Data entries.
•••••
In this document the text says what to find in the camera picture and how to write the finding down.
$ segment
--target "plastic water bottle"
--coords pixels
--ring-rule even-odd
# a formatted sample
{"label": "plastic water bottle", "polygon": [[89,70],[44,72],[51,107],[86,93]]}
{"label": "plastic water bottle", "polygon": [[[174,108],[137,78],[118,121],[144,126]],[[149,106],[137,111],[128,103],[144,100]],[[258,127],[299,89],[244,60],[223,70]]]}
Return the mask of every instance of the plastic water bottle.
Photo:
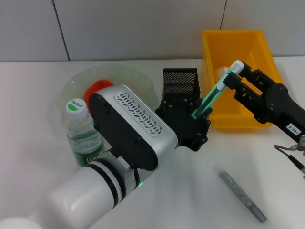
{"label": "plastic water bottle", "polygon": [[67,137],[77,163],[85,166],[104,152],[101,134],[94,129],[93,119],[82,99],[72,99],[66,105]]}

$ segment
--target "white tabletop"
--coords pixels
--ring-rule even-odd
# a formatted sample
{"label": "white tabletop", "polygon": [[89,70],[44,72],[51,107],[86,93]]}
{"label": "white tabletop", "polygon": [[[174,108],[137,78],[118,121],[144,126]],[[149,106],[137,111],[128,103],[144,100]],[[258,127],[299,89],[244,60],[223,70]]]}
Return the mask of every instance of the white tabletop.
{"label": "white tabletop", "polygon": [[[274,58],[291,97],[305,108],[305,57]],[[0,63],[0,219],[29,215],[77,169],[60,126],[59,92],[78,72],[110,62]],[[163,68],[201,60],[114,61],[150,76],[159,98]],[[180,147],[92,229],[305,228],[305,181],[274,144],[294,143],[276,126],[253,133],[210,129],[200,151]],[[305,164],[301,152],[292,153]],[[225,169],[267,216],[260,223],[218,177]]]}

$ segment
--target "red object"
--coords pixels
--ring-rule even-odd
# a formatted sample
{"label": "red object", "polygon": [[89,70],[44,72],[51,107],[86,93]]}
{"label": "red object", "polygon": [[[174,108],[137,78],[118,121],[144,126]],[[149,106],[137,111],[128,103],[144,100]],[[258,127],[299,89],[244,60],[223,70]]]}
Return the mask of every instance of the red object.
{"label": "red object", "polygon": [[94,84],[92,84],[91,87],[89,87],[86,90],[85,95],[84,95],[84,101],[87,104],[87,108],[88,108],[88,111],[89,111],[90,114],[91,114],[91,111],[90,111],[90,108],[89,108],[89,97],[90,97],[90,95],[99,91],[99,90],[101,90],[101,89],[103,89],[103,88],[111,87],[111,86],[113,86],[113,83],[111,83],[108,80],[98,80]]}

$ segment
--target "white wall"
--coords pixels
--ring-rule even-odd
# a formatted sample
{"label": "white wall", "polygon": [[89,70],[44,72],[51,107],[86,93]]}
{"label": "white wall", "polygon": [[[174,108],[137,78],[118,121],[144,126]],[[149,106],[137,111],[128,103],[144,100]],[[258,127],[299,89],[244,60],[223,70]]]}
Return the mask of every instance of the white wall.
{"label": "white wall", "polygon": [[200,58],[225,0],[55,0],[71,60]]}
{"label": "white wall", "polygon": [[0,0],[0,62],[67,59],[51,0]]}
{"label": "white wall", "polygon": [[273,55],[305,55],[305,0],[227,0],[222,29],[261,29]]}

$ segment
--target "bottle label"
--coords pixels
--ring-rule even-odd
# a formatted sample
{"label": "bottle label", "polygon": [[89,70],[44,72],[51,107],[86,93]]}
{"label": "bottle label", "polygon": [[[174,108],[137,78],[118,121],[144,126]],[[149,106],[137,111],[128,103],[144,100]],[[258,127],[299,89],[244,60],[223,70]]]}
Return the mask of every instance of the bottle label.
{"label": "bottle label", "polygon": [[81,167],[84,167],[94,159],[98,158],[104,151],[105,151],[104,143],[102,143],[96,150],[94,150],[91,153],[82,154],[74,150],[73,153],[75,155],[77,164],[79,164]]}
•••••
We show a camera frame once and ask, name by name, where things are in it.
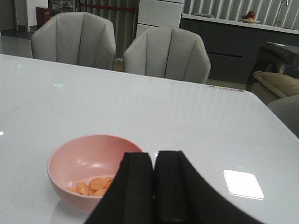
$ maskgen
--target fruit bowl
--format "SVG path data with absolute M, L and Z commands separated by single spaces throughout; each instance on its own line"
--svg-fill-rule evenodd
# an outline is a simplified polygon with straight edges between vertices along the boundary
•••••
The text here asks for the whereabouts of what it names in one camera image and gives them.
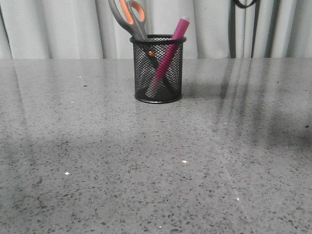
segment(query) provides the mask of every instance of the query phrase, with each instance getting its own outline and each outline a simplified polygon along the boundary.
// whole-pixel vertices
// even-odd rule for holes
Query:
•••••
Only the number is wanted: count the lines of the records that hold the word "each".

2